■ **Problem to work on**:
Copy all the lines of the listing below exactly. Skip the images.

■ **Source material**:
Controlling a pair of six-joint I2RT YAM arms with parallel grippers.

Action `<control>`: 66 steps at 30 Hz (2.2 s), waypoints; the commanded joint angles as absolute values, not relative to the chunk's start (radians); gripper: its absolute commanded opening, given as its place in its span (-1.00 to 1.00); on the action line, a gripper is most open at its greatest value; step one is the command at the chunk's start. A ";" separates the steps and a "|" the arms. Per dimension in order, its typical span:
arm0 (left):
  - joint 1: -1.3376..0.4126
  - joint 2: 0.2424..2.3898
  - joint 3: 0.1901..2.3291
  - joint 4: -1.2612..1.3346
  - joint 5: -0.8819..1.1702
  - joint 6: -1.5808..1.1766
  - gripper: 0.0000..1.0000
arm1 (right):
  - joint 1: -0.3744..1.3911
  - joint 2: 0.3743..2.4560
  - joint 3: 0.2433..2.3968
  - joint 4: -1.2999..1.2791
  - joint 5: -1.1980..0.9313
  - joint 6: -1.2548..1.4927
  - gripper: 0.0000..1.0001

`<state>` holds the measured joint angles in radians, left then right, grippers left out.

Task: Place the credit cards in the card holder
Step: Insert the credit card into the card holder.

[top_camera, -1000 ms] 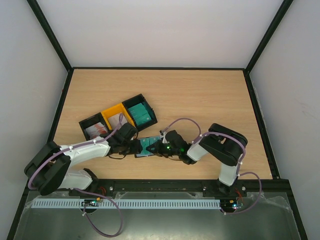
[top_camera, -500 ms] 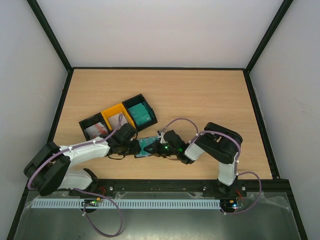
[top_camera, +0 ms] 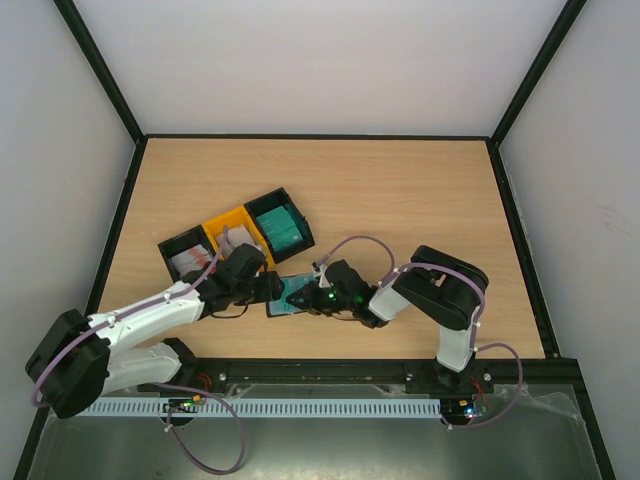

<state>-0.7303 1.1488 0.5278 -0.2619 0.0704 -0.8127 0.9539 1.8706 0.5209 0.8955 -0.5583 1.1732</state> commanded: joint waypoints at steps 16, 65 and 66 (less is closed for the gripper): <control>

■ **Problem solution**:
Controlling a pair of six-joint I2RT YAM arms with parallel grippers.

Action `<control>`: 66 steps at 30 Hz (2.2 s), waypoints; the commanded joint angles as absolute values, not relative to the chunk's start (radians); gripper: its absolute commanded opening, given as its place in its span (-1.00 to 1.00); on the action line, a gripper is most open at its greatest value; step one is the command at the chunk's start. A ";" separates the steps and a "|" the arms. Per dimension in order, its typical span:
arm0 (left):
  - joint 1: -1.3376..0.4126
  - joint 2: 0.2424..2.3898
  - joint 3: 0.1901..2.3291
  - joint 4: -1.2612..1.3346
  - joint 5: -0.8819..1.1702
  - joint 6: -1.5808..1.1766
  - gripper: 0.0000..1.0000
arm1 (right):
  - joint 1: -0.3744..1.3911
  - joint 2: 0.3743..2.4560
  - joint 3: 0.2433..2.3968
  - joint 4: -1.2999..1.2791
  - joint 5: -1.1980..0.9313
  - joint 6: -1.2548..1.4927
  - gripper: 0.0000..1.0001

`<state>` holds the measured joint angles in radians, left then right, grippers left out.

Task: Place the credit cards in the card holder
Step: Insert the credit card into the card holder.

[top_camera, -1000 ms] 
[top_camera, -500 ms] 
[top_camera, +0 ms] 

<state>-0.7303 1.1488 0.5278 -0.2619 0.0704 -0.8127 0.9539 1.8706 0.5209 0.8955 -0.5583 1.1732</state> commanded: joint waypoints at steps 16, 65 and 66 (less is closed for the gripper): <control>

This output requires nothing more.